■ DIRECTIONS ■
Every line of the material is to be given again exactly.

━━━ DATASET EXTRACT ━━━

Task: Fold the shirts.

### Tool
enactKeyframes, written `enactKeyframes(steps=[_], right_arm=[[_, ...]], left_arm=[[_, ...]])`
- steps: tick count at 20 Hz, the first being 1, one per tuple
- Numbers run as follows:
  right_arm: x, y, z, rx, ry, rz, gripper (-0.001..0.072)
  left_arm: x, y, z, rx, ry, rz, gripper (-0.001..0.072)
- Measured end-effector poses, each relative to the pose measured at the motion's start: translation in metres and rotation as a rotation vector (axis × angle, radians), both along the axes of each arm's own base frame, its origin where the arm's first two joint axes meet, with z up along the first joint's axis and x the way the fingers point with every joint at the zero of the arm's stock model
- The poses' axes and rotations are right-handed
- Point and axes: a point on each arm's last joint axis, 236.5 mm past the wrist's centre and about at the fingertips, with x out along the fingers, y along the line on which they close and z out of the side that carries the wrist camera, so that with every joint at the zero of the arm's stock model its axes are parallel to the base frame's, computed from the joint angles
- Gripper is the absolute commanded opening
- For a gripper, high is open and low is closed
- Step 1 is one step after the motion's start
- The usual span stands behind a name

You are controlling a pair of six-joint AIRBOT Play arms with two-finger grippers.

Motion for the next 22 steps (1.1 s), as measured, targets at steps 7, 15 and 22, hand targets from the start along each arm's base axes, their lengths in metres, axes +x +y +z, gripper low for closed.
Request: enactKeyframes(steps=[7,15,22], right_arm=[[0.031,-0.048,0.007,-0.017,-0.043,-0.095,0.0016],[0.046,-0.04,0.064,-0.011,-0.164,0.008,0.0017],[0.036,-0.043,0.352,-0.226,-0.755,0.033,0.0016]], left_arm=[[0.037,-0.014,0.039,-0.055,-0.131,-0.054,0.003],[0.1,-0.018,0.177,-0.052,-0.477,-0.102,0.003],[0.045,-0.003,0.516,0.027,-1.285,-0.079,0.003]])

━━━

■ TASK SOLUTION ■
Task: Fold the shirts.

### Tool
enactKeyframes, written `enactKeyframes(steps=[_], right_arm=[[_, ...]], left_arm=[[_, ...]])`
- steps: tick count at 20 Hz, the first being 1, one per tuple
- Numbers run as follows:
  right_arm: x, y, z, rx, ry, rz, gripper (-0.001..0.072)
  left_arm: x, y, z, rx, ry, rz, gripper (-0.001..0.072)
- Measured end-effector poses, each relative to the pose measured at the motion's start: translation in metres and rotation as a rotation vector (axis × angle, radians), both along the axes of each arm's own base frame, its origin where the arm's first two joint axes meet, with z up along the first joint's axis and x the way the fingers point with every joint at the zero of the arm's stock model
- The poses' axes and rotations are right-handed
- Point and axes: a point on each arm's last joint axis, 236.5 mm past the wrist's centre and about at the fingertips, with x out along the fingers, y along the line on which they close and z out of the side that carries the wrist camera, so that with every joint at the zero of the arm's stock model its axes are parallel to the base frame's, computed from the joint angles
- Gripper is the absolute commanded opening
- For a gripper, high is open and low is closed
- Step 1 is one step after the motion's start
- The usual span stands behind a name

You are controlling a pair of six-joint AIRBOT Play arms with two-finger grippers.

Motion for the next 22 steps (1.1 s), as measured, targets at steps 7, 15 and 22, hand targets from the start along each arm's base axes, their lengths in metres, axes +x +y +z, gripper low for closed.
Request: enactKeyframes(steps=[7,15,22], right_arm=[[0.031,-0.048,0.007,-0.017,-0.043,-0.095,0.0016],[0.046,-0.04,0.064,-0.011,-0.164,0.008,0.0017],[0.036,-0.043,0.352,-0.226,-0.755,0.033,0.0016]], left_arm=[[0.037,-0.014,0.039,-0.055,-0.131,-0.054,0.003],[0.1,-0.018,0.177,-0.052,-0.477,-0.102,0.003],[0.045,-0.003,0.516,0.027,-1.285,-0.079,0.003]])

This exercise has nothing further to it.